#### [TASK DESCRIPTION]
In the listing below, how many lines contain "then"? Answer with the number alone.

-*-*-

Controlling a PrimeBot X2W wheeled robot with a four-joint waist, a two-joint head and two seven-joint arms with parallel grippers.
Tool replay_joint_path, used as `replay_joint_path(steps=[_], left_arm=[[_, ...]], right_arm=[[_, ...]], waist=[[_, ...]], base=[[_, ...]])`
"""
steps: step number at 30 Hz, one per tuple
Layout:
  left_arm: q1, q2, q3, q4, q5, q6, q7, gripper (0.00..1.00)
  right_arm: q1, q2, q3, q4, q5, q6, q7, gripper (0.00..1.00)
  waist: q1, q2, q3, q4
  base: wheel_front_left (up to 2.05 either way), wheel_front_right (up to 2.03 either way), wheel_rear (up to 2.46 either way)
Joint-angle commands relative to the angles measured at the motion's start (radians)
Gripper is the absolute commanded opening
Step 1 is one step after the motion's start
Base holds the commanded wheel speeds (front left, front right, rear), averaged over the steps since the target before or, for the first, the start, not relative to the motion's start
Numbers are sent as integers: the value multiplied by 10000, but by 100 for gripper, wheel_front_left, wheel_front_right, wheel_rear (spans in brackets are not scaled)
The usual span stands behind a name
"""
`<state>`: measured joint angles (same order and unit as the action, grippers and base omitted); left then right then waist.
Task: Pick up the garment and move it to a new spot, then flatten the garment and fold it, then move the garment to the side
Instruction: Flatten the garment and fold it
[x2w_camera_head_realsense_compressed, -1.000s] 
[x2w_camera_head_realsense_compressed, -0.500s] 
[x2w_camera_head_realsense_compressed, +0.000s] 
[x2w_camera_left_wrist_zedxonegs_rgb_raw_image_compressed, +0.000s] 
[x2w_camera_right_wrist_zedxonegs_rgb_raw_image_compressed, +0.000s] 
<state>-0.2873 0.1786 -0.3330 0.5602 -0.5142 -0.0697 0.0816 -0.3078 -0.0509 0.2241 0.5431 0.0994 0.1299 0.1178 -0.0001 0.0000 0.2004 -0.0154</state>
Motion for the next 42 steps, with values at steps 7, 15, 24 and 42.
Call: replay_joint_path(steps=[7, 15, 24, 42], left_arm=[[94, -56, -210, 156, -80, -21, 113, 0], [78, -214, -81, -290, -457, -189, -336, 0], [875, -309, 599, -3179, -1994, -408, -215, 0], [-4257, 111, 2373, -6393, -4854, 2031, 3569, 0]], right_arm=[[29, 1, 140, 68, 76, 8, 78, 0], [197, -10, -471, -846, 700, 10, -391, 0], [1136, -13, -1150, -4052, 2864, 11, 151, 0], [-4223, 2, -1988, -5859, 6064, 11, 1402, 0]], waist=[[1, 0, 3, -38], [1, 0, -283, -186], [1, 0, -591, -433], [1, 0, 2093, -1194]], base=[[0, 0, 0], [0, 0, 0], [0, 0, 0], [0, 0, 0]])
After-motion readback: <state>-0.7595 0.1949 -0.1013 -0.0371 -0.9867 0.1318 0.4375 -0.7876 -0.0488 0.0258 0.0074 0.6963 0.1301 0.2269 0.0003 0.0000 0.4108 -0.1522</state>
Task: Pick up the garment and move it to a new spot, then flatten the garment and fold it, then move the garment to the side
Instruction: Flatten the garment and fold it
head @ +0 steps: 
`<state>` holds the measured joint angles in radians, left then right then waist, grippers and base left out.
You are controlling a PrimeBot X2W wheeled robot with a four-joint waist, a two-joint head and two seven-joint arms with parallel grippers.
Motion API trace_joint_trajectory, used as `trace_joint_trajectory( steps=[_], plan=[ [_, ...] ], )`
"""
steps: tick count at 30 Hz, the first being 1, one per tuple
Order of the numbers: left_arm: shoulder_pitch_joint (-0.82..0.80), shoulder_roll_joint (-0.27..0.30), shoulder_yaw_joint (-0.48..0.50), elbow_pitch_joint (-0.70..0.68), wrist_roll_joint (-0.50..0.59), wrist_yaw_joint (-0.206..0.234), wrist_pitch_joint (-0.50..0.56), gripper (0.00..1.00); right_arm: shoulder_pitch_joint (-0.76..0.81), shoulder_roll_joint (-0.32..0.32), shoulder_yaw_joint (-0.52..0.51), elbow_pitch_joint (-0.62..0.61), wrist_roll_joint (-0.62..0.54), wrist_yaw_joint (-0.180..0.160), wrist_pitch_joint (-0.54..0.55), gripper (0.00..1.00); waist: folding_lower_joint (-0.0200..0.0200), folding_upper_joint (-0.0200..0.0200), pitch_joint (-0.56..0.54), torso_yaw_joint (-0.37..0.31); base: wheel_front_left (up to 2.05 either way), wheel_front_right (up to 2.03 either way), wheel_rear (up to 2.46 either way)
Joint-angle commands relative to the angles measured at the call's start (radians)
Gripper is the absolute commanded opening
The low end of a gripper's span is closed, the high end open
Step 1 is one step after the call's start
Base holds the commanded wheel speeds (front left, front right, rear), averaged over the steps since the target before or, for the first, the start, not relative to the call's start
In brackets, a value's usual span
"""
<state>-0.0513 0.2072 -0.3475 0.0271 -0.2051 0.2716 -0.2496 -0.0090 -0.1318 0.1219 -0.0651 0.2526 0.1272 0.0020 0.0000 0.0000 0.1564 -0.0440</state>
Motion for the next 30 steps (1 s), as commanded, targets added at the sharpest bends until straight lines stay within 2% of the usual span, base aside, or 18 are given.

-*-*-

#### [RESPONSE]
4